Recently the President of the University of Baltimore, Robert L. Bogomolny, and then Dean of the Law School, Phillip Closius, got into a tussle over resources. Imagine that. The dean felt the law school was not getting its fair share of the university pie. That is a dean’s job…to argue for the resources that would allow them to better serve the students in their school. But, this is actually job two for deans. Job one is to have a vision for their academic units that is worth supporting.
An April 25, 2011, story in the Baltimore Sun by Larry Carson reported a $30 million donation to the University of Maryland School of Law by the W.P. Carey Foundation. The gift may have precipitated differing perspectives that produced whining.
This kind of back and forth is not newsworthy until one of the parties makes it so. They broadcast disagreements to make points in the court of public opinion. And once a contest moves to that venue, it escalates beyond reason through iterations of applied martyrdom, powered by pretension.
“Winning at whining.”
The problem with such contests at public universities is that the fallout affects funding. While almost impossible to measure, the high cost associated with whining persists.
The great challenge for “grounded” universities, those with a campus, is that they cannot sustain excellence on public funding alone. In truth, they have not been able to do that for 40 years. Public support is an important and necessary source of funding for universities, but as the cost of providing education has shot up in the last decides, universities have had to rely ever more strongly on gifts. The largesse of alumni and friends of the university is an important signal that the student experience has been judged to be valuable, or at least profitable, by those who have experienced it. Endowment size correlates with the starting salaries of graduates according to Alan Waller of Good magazine on line. Phoenix and Capella aren’t on any lists.

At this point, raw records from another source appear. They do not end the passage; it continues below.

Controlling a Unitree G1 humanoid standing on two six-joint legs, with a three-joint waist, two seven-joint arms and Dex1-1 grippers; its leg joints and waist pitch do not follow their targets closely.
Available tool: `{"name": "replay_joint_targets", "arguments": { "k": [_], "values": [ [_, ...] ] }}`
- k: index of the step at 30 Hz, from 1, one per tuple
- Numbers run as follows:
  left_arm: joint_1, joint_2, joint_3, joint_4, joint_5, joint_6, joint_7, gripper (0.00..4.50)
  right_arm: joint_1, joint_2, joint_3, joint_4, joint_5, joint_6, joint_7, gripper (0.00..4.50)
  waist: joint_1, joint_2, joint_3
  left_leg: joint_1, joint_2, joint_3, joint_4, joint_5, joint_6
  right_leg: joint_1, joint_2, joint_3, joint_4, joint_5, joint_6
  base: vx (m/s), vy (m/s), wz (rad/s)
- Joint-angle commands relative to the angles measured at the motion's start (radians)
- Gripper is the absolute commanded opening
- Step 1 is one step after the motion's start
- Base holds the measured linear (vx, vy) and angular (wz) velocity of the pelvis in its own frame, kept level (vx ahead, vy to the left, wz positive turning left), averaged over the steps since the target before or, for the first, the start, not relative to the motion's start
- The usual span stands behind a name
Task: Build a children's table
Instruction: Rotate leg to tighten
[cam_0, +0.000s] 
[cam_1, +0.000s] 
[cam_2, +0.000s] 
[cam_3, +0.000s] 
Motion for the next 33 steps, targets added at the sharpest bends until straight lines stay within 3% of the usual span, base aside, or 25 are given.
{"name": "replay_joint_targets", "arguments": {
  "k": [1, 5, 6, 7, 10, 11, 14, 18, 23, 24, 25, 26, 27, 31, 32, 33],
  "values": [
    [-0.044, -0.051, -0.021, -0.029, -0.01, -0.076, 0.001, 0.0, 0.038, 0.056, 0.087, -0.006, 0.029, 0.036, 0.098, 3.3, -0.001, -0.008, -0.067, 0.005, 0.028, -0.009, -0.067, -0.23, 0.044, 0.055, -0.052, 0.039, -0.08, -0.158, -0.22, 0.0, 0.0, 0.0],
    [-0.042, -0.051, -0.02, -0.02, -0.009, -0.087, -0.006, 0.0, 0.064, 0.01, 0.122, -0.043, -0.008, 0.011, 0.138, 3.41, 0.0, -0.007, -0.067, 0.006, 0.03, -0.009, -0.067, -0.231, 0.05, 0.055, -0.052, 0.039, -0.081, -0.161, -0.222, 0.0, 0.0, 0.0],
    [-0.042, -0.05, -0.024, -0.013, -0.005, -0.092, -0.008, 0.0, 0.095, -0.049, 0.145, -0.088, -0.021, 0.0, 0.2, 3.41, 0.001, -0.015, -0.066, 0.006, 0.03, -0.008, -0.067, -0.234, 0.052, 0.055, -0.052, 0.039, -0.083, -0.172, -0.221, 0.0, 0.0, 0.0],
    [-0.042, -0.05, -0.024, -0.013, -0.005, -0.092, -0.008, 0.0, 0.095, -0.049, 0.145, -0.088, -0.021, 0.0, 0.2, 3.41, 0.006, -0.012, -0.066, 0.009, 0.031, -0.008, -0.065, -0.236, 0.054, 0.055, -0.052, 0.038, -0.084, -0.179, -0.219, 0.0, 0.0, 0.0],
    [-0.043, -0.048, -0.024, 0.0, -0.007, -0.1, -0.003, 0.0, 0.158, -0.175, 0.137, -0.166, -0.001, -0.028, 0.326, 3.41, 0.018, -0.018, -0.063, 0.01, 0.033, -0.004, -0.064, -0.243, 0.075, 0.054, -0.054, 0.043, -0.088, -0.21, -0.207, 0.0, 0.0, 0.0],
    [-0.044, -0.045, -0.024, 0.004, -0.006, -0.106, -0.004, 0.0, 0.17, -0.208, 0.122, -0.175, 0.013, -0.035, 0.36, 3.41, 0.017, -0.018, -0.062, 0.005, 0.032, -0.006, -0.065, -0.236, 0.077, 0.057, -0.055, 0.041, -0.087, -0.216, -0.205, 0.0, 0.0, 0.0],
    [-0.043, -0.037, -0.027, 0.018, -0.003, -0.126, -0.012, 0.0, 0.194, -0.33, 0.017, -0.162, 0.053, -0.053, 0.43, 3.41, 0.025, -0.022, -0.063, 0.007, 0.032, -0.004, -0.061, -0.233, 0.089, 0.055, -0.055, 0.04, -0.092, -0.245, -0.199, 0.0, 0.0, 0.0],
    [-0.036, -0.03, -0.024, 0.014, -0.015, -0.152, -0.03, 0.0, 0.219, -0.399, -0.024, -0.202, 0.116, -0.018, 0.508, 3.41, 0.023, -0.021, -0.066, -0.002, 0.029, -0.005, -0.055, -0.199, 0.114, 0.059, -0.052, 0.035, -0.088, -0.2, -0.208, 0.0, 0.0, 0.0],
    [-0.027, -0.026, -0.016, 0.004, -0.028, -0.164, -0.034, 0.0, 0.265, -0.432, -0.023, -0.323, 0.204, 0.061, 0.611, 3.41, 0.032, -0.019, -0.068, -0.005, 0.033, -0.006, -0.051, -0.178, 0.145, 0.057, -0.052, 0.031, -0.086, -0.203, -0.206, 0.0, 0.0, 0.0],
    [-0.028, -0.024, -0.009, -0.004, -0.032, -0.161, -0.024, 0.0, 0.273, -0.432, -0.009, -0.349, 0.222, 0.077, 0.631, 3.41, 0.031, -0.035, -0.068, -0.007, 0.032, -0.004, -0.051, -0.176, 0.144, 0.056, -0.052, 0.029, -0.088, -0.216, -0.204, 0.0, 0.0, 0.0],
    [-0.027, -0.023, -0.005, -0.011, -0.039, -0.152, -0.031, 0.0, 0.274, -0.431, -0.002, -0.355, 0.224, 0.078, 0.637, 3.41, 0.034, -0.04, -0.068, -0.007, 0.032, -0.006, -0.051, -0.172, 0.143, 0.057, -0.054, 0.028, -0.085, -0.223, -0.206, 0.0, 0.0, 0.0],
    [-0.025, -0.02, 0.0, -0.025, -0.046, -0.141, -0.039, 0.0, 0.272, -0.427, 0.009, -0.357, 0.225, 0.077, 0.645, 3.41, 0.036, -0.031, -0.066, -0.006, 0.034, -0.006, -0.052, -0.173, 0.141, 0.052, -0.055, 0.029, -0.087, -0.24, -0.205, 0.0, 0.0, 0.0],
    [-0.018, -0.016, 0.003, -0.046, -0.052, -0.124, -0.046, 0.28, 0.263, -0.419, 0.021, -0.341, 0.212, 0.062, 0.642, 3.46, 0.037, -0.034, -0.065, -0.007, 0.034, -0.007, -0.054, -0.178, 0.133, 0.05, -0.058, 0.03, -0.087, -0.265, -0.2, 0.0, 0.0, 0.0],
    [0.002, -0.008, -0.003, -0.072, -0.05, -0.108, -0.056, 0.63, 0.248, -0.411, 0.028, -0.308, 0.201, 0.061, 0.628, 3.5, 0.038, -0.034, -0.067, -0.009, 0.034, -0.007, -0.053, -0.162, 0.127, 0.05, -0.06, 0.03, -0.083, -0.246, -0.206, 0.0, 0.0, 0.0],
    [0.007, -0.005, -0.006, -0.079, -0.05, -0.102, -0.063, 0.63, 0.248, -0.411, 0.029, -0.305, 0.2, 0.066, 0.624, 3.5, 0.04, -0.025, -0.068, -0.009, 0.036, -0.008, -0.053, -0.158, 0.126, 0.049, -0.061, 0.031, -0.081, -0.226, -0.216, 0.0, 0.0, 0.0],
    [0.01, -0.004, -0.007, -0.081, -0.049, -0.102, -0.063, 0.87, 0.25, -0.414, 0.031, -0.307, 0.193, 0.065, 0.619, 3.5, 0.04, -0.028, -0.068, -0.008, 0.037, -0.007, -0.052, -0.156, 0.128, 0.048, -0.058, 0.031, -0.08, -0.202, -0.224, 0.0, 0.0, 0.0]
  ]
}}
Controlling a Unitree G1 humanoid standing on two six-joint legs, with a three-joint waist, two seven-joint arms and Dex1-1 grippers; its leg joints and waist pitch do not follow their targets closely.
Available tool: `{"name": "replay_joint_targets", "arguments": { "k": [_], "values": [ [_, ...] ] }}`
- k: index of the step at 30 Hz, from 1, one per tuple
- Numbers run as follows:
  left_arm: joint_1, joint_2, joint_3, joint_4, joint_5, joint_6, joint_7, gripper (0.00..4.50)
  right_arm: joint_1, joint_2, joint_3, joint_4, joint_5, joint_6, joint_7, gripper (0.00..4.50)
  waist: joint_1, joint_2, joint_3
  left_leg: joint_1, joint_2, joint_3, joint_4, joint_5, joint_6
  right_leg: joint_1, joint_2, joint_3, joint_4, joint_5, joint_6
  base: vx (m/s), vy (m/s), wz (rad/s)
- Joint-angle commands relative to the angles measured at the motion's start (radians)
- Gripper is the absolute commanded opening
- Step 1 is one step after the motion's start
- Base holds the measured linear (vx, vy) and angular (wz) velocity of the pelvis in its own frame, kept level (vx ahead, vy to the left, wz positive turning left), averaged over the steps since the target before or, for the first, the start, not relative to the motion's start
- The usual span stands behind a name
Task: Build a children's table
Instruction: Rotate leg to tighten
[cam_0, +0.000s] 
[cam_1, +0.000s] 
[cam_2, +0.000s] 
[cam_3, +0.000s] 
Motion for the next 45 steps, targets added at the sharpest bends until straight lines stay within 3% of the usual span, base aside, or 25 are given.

Whiners in leadership will kill public higher education for two reasons.
First, when they whine at the statehouse they have to compete with whiners of every stripe in every segment of public sector inertest. Nobody has enough money and never will, and public higher education is not a very sympathetic case. Rightly or wrongly, universities are seen by many as too posh with too many highly paid executives who exert too much influence and are too often concerned with “what’s in it for them.” Leaders are often suspected of cranking out benefits to friends and family like old-fashioned political hacks, rather than being seen as educators with a passion for the public interest.
Second, those who have the resources to donate funds to the university mission are typically the type of people who have little patience for whiners. To attract donations, universities must show that they value and work for the goals that are universally important, and therefore must demonstrate a commitment to deep principles. People with conviction don’t whine, sycophants do.
The cost of public venting is high. Institutions are hurt by such actions. Campuses are sacred places for alumni and donors. They are charged with memories and mythologies. When alumni and friends come for special events – poetry readings, lectures, football games, and concerts – their vision of the strength and mission of university can be buttressed by what they experience. Or it can be destroyed, if what they see are passive hangers-on, waiting for a handout, rather than active partners in the advance of civilization.
Whining may work occasionally in politics. But it fails to reflect the values held by men and women of action, the ones who are most likely to develop the resources that would allow them to provide the endowments that universities covet in the effort to attain excellence.